The results are “encouraging, but very preliminary.” First results from a French trial of a prophylactic HIV vaccine by Inserm and the National Agency for Research on AIDS and Viral Hepatitis (ANRS) show that their vaccine candidate called “CD40.HIVRI.Env” is safe and induces an early, strong and long-lasting immune response . Science et Avenir summarizes what this means and that this study offers hope in the fight against HIV, the virus responsible for AIDS.
How does this innovative technology vaccine work?
This vaccine candidate is based on the injection of HIV proteins associated with monoclonal antibodies. They target a receptor on the surface of dendritic cells, the CD40 molecule responsible for alerting the immune system. This is the first time that a vaccine has directly targeted these cells, which play a key role in learning and activating the immune system.
“The vaccine itself is innovative because it is based on the most current knowledge of the immune response that we have learned,” explains Yves Levy, an immunologist in the Department of Clinical Immunology and Infectious Diseases at the Henri-Mondor Hospital (AP-HP) and Director of Science Vaccine Research Institute. After the intramuscular injection, there was still a black box, reactions that we could not observe. It could only be observed later, in the blood, noting the cellular response or the presence of antibodies.”
This time, the team wanted to “look into the black box” to better understand the mechanisms at work. “We already knew that certain cells under the skin, dendritic cells, play a critical role in inducing an immune response. They are part of the immune system and are able to trap external agents penetrating the skin to present them to the immune system, which in turn creates a response.”
The ANRS team then developed a technology similar to biotherapy, created using genetics. “After studying 1,000 antibodies, we chose one that targets one of the receptors, CD40. We then fuse with this antibody fragments of HIV selected using a bioinformatics approach and corresponding to group C clades that are found in Africa.”
What results have been seen?
Trials began in May 2021 on healthy volunteers without chronic diseases or infections. Three cohorts of 12 patients each received doses 4 weeks later and then 6 months after the first injection. Result: “excellent” tolerability without grade 3 or 4 events that would require termination of the clinical study due to hazard. In addition, this study is double-blind and placebo administered to some volunteers.
The phase I trial ended in October 2022. A response was observed in all volunteers in 3 cohorts after 2 injections. “We are seeing antibody production at an early stage, a broad response that allows recognition of multiple clades of HIV. Moreover, this dose of antibodies was very high, much higher than the last positive results obtained in 2009 in Thailand as part of the HIV test.”
In addition, neutralizing antibodies capable of blocking the virus were observed in 50% of the volunteers at the first dose, then in 100% of the volunteers at the second dose. The researchers also observed the production of CD4 T cells specifically directed against the HIV envelope protein after vaccination, which remain stable over time.
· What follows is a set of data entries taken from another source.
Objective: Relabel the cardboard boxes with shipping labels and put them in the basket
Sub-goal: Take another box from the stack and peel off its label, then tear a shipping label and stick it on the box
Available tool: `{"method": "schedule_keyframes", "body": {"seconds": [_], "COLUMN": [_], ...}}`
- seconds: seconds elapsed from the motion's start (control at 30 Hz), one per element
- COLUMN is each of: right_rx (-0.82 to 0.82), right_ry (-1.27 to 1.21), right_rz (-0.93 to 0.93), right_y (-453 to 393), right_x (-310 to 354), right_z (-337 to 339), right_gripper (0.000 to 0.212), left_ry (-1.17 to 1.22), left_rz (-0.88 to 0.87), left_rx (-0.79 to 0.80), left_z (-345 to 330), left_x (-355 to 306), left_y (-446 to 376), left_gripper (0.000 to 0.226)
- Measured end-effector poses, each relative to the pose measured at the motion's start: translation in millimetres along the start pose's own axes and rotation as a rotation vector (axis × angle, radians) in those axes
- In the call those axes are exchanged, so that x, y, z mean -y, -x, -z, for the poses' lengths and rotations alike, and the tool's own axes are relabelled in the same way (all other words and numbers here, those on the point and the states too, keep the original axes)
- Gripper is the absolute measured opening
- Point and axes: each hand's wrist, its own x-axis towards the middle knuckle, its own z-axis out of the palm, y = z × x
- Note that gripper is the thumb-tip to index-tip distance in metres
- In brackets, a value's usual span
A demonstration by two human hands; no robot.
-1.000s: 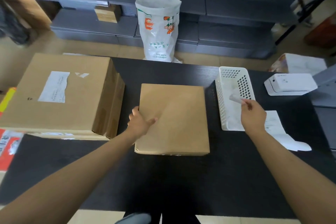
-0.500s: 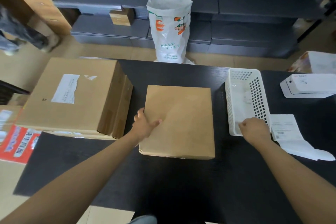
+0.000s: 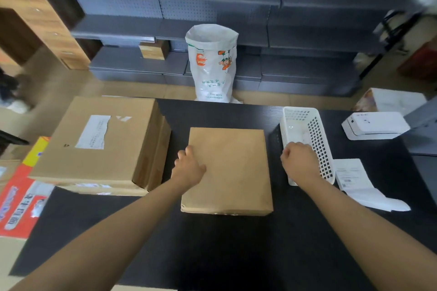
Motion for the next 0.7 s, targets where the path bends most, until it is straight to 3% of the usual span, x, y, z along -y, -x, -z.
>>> {"method": "schedule_keyframes", "body": {"seconds": [0.17, 0.3, 0.5, 0.7], "right_rx": [0.055, 0.125, 0.084, 0.043], "right_ry": [-0.07, -0.002, -0.038, -0.062], "right_rz": [0.174, 0.281, 0.25, 0.169], "right_y": [5, 3, 10, 23], "right_x": [36, 60, 63, 24], "right_z": [22, 39, 55, 72], "right_gripper": [0.016, 0.036, 0.039, 0.037], "left_ry": [-0.266, -0.497, -0.631, -0.648], "left_rz": [-0.139, -0.239, -0.324, -0.399], "left_rx": [-0.028, -0.07, -0.119, -0.104], "left_z": [39, 73, 89, 72], "left_x": [-13, -28, -46, -83], "left_y": [6, 10, 15, 24], "left_gripper": [0.054, 0.044, 0.045, 0.042]}}
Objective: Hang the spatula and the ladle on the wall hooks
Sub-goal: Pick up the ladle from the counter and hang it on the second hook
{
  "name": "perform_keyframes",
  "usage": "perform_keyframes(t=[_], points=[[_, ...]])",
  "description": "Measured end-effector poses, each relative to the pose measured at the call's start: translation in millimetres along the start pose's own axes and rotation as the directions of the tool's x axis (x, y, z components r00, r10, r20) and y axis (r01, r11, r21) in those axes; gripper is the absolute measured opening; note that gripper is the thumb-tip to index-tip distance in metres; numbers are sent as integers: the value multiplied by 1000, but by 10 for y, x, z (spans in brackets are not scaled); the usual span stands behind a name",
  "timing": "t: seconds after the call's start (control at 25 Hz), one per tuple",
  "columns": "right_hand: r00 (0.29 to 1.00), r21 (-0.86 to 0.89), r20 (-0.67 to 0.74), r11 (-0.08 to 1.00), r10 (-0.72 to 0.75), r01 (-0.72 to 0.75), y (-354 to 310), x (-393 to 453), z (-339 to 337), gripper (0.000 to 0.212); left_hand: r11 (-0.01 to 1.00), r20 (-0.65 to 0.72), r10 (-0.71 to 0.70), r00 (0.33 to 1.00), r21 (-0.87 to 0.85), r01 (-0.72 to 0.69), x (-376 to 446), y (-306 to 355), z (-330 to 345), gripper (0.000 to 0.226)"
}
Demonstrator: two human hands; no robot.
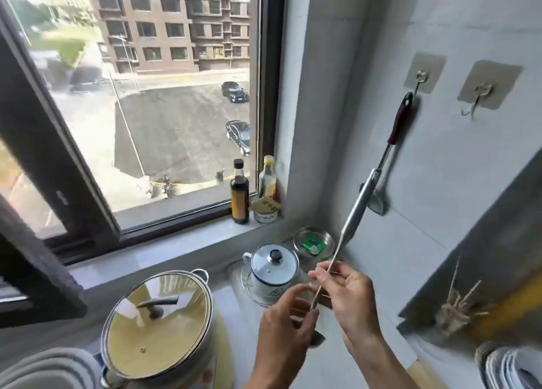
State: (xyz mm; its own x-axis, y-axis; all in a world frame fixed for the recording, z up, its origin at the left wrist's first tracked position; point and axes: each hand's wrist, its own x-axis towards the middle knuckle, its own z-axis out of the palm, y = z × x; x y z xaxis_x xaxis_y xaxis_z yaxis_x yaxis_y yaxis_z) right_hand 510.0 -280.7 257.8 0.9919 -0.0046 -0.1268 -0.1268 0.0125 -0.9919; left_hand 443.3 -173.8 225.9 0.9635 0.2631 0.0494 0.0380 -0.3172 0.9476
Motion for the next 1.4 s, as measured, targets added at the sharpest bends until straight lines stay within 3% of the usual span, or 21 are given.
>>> perform_keyframes(t=[0.24,0.4,0.68,1.4], points=[[945,-246,-100,928,-312,280,-563,790,-658,12,954,-116,178,977,264,-143,800,590,850,33],[878,-344,-159,859,-452,380,-913,1219,-969,15,928,-107,275,955,288,-235,1201,837,1218,25],[865,-388,-149,833,-478,394,-1085,1623,-1228,23,942,-92,298,950,189,-277,1491,940,1515,29],[833,-452,-138,782,-536,429,-1013,1736,-1277,28,886,-157,420,894,284,-366,1688,848,1693,29]])
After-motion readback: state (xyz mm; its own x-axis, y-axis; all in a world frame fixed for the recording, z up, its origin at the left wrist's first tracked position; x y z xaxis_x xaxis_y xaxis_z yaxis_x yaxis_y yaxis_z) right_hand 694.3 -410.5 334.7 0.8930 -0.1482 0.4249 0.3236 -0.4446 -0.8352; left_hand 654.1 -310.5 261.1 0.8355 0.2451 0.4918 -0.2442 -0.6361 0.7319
What can we expect in the future?
The positive news comes in a pessimistic context following the announcement of negative results for Janssen’s Mosaico vaccine, which showed no effect in the 6,000 people included in the study. However, ANRS wants to be cautious: “The effectiveness of the vaccine has yet to be demonstrated” in Phase II/III clinical trials. Although there was a significant immune response during this first phase, this does not really allow us to conclude that if these volunteers had been exposed to HIV, their bodies would have been able to protect themselves from infection.
For now, the team will continue to monitor the volunteers for 12 months. In parallel, trials are ongoing with additional groups of volunteers who received “CD40.HIVRI.Env” linked to a DNA vaccine that could enhance the immune response. “The idea is to makethe same antigens in two different ways to test all strategies,” explains Yves Levy.
However, these first positive results allow us to look a little further and imagine a new study, this time more extensive. “We have reached criteria that allow us to consider moving to the next phase, and we are now discussing phase II trials with the same vaccine candidate,” explains Yves Levy. “We learned that changing antigens, adjuvants, or the route of administration did not always replicate the good results of the first phase.” So the idea is to start a new study with exactly the same vaccine.